Lesson #5. Bernard Baruch’s axiom to never follow the crowd is especially critical. If you follow the crowd, you could end up buying stocks when investors are the most enthusiastic (at the market’s top) and selling when they are the most downtrodden (at the bottom).

Avoid that trap. Even if Wall Street experts or your own friends deride your approach, don’t let that stop you from making rational, prudent decisions.

Lesson #6. You don’t have to be a seasoned expert to make money in the market. In fact, sometimes, those who are new to the world of investing can see the big picture more clearly than veterans who have been cocooned on Wall Street.

You see that the country is not going down the right path. You see foreign markets sinking. In your heart and mind, all that simply does not jibe with the image of a nonstop bull market.

You feel that major corrections, or worse, are still very possible — even needed to restore reason and a sober recognition of reality.

Lesson #7. Whenever a supposedly “powerful” central bank or government agency — in Washington, London, Brussels, Tokyo or Beijing — makes a new announcement to prop up their stock markets or rescue their economy, you can typically expect bursts of optimism in their stock markets.

But especially in the current environment, that could be very deceptive — one of the worst times to buy stocks or regular ETFs and one of the best times to buy inverse ETFs.

Lesson #8. An excellent indicator that many people ignore is foreign currencies. Back in the 1930s, my father tracked the British pound because it represented the world’s dominant economic empire. When it fell, it signaled continuing trouble for the entire world.

This time, a similar indicator is the U.S. dollar against the Japanese yen. When the U.S. dollar falls against the Japanese yen (expressed as fewer yen needed to buy each dollar), that could be a signal of a decline in the U.S. market.

The reason: As we’ve told you repeatedly, the U.S. market has greatly benefited — and may continue to benefit — from a global flight to quality.
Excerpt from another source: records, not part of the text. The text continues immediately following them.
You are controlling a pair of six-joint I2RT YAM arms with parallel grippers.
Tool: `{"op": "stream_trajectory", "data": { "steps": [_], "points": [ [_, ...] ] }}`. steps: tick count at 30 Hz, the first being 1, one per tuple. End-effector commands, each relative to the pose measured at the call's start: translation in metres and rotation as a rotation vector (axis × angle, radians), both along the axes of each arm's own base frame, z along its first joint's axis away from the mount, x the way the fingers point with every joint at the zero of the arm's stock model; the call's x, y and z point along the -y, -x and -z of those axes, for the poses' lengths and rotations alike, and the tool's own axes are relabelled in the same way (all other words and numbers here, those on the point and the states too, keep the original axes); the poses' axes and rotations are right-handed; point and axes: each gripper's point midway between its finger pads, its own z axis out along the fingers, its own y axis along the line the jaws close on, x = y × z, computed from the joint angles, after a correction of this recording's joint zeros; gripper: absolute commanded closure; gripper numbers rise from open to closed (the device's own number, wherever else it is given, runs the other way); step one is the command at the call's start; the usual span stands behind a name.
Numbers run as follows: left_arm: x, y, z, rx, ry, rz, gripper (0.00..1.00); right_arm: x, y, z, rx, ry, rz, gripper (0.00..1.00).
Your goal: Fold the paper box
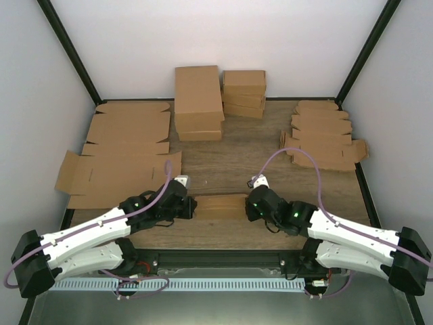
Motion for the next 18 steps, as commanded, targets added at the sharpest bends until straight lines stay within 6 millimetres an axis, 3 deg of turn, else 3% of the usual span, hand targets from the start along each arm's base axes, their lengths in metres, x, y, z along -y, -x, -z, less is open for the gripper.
{"op": "stream_trajectory", "data": {
  "steps": [1,4,5,7,12,18],
  "points": [
    [0.003,-0.005,-0.011,0.036,-0.007,0.007,0.86,-0.008,-0.012,-0.025,0.056,-0.039,0.017,0.91],
    [0.003,-0.007,-0.01,0.038,-0.017,0.004,0.85,-0.01,-0.009,-0.028,0.033,-0.044,0.011,0.99],
    [0.003,-0.007,-0.009,0.036,-0.019,0.001,0.78,-0.012,-0.008,-0.03,0.023,-0.05,0.003,0.99],
    [0.003,-0.009,-0.009,0.035,-0.016,-0.013,0.55,-0.015,-0.004,-0.03,-0.009,-0.047,-0.008,0.99],
    [0.013,-0.011,-0.006,0.032,0.036,-0.013,0.37,-0.017,0.006,-0.024,-0.111,-0.027,-0.009,0.99],
    [0.016,-0.013,0.009,0.017,0.02,-0.018,0.36,-0.018,0.014,-0.023,-0.159,-0.062,-0.008,0.99]
  ]
}}
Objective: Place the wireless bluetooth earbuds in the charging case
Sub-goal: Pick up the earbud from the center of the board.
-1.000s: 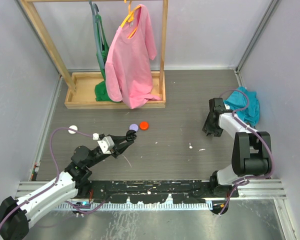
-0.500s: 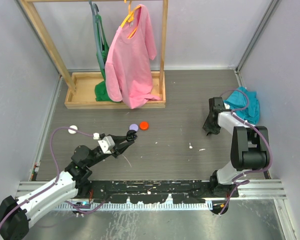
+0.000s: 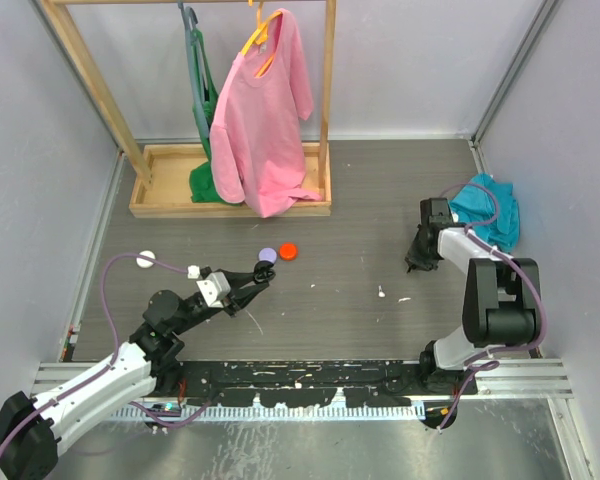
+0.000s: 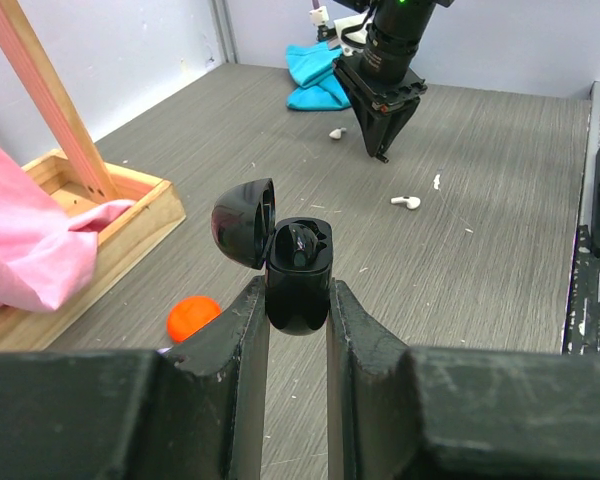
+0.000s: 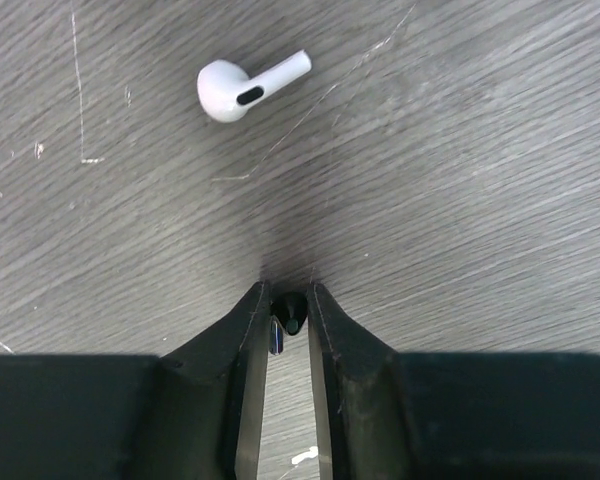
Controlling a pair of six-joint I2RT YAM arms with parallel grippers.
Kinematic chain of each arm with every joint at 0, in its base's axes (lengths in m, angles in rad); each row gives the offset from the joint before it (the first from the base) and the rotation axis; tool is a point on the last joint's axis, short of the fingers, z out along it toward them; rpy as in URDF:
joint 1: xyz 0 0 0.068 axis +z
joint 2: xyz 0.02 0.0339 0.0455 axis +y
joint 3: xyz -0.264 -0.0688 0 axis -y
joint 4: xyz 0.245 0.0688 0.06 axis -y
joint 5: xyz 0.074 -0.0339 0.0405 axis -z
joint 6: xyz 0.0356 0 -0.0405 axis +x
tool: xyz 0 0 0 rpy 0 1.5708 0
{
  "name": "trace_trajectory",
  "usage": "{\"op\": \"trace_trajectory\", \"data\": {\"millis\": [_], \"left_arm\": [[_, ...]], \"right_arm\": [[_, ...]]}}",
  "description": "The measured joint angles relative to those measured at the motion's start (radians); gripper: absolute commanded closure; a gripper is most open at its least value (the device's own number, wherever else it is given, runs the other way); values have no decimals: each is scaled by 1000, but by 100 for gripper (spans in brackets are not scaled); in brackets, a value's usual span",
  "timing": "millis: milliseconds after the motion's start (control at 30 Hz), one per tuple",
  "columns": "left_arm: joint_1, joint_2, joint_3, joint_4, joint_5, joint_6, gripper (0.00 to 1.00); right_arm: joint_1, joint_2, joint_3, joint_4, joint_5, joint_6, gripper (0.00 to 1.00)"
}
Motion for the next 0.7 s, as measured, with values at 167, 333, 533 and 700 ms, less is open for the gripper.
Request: {"op": "trace_trajectory", "data": {"millis": [167, 333, 533, 700], "left_arm": [[0, 0, 0, -1, 8, 0, 100], [0, 0, 2, -1, 13, -1, 100], [0, -3, 2, -2, 14, -2, 100], [0, -7, 2, -2, 13, -2, 100]], "right_arm": [[0, -24, -23, 0, -48, -2, 81], [19, -51, -47, 1, -100, -2, 84], [121, -111, -75, 31, -151, 8, 85], [239, -168, -76, 121, -174, 13, 85]]}}
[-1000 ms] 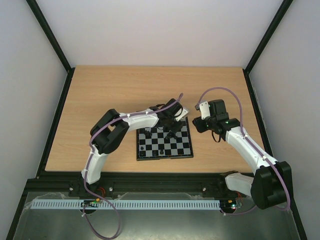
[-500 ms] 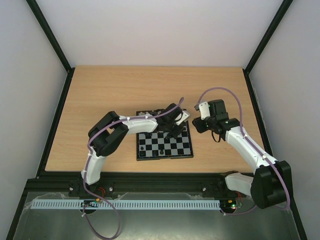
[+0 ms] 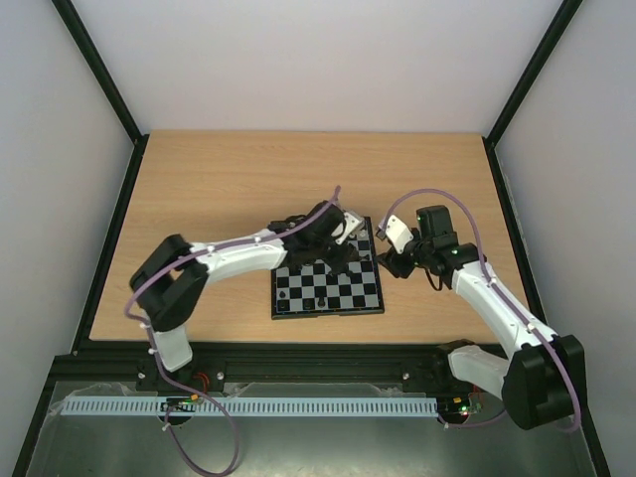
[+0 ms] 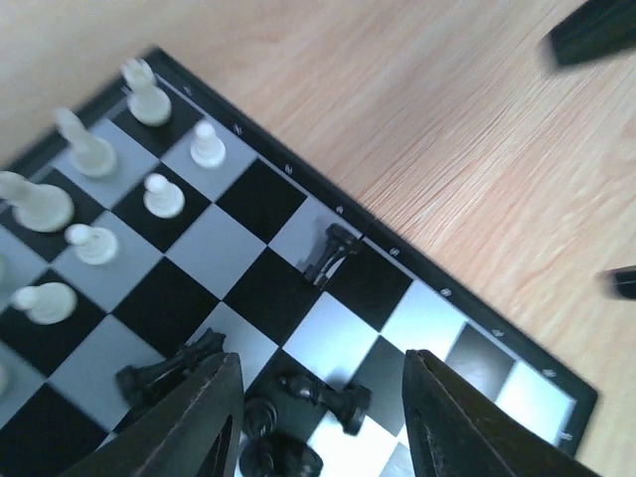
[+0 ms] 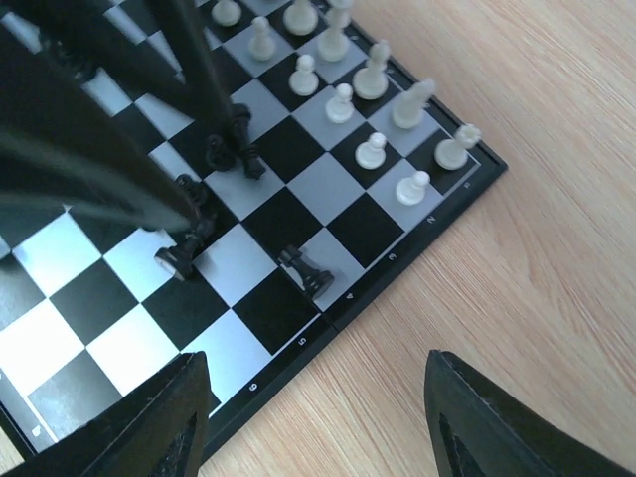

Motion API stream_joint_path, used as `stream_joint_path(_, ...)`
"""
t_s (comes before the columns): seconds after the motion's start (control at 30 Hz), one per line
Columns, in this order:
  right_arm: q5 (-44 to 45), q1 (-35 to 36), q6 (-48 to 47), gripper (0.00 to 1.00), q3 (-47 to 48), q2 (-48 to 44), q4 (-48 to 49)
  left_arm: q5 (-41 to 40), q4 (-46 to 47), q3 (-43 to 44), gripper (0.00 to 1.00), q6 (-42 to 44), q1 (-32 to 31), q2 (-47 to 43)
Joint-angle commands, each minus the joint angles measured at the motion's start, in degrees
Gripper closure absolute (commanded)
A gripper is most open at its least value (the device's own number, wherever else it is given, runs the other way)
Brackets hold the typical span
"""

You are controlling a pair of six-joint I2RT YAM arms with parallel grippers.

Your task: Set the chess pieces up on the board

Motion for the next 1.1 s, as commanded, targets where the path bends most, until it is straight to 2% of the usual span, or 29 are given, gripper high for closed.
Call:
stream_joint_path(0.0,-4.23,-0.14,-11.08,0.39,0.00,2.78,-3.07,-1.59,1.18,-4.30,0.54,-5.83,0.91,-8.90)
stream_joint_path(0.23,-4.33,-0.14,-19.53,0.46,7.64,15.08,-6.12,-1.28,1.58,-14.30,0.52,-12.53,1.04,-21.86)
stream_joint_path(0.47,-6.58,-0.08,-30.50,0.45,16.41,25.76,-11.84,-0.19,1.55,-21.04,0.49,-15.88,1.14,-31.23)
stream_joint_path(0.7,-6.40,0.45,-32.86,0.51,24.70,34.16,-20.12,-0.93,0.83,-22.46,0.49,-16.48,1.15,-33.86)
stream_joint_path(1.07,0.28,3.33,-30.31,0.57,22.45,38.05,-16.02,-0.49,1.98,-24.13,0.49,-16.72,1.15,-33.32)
We call it the Global Money Tsunami. And as long as that money continues rushing into U.S. markets, it can boost U.S. share prices.

But when it’s diverted to markets like Japan, considered a competing safe haven, it can have the opposite effect — at least temporarily.
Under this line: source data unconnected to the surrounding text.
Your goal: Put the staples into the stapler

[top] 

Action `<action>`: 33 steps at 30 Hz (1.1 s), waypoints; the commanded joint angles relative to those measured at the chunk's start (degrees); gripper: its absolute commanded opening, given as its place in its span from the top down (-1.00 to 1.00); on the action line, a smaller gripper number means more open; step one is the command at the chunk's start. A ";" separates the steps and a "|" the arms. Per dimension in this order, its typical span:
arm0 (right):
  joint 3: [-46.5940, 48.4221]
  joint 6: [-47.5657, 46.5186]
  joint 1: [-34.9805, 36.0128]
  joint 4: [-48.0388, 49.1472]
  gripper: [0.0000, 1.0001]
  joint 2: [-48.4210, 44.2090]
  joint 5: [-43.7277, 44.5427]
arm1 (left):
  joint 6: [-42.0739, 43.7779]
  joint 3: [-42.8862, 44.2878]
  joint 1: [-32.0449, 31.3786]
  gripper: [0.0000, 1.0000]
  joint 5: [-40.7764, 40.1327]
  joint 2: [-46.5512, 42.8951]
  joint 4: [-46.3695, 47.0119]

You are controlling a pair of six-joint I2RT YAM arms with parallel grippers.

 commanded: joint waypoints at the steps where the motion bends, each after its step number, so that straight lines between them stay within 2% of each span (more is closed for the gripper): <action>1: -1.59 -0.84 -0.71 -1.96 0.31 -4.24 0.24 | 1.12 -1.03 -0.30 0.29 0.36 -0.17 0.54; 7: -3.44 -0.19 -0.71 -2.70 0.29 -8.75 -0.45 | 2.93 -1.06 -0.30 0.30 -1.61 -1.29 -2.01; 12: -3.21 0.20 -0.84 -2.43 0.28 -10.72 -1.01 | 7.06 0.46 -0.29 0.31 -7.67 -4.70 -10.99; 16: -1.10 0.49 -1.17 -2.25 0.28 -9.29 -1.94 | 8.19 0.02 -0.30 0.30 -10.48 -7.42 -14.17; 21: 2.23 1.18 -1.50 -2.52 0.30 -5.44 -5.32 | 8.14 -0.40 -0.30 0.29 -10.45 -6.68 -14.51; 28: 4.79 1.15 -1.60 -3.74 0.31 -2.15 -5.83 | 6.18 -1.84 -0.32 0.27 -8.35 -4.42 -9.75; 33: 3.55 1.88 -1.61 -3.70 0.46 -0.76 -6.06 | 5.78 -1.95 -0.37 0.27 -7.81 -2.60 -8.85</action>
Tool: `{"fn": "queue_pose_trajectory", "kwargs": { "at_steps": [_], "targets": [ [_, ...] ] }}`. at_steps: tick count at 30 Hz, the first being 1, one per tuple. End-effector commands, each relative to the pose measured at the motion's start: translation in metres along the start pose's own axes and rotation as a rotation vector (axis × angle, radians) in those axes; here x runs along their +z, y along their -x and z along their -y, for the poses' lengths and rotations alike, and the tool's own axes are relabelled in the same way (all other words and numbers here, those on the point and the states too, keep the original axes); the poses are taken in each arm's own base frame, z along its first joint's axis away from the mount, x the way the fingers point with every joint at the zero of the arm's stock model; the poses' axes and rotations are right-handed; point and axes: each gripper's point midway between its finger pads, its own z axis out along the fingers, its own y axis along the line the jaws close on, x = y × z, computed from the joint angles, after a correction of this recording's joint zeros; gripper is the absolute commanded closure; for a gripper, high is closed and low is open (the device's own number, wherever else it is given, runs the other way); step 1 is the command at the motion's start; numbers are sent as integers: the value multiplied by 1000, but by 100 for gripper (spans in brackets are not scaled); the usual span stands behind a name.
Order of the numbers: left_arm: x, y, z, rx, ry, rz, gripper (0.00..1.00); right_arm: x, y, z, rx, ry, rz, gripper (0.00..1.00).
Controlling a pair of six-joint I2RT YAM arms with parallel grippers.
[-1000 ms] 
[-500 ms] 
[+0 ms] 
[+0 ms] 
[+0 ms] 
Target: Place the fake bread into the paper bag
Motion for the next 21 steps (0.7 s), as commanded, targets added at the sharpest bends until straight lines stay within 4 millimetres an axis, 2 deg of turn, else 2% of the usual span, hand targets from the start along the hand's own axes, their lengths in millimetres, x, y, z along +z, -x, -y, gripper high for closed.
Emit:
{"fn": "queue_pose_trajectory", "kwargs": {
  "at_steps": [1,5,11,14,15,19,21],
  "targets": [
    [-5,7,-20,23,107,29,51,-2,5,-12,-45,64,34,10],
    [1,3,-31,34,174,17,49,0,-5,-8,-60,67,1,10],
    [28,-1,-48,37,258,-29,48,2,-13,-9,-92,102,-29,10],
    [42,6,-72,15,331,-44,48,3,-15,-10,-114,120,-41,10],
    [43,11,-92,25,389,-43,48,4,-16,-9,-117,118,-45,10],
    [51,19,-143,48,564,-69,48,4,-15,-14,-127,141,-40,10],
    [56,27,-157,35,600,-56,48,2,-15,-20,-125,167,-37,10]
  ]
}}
Lesson #9. Do not expect profits all the time. In any kind of investing — in rising or falling markets — losses can and do happen. So be sure to keep plenty of cash in reserve.

Lesson #10. Whether it turns out to be just a correction or a lot more, the more durable profit opportunity comes after the market’s decline.

That’s when you can reinvest the profits you make on inverse ETFS — or just use the cash you’ve stashed away — to pick up the highest quality investments at the lowest prices.

Good luck and God bless!

Martin

Dr. Weiss founded Weiss Research in 1971 and has dedicated the past 40 years to helping millions of average investors find truly safe havens and investments. He is president of Weiss Ratings, the nation’s leading independent rating agency accepting no fees from rated companies. And he is the chairman of the Sound Dollar Committee, originally founded by his father in 1959 to help President Dwight D. Eisenhower balance the federal budget. His last three books have all been New York Times Bestsellers and his most recent title is The Ultimate Money Guide for Bubbles, Busts, Recesssion and Depression.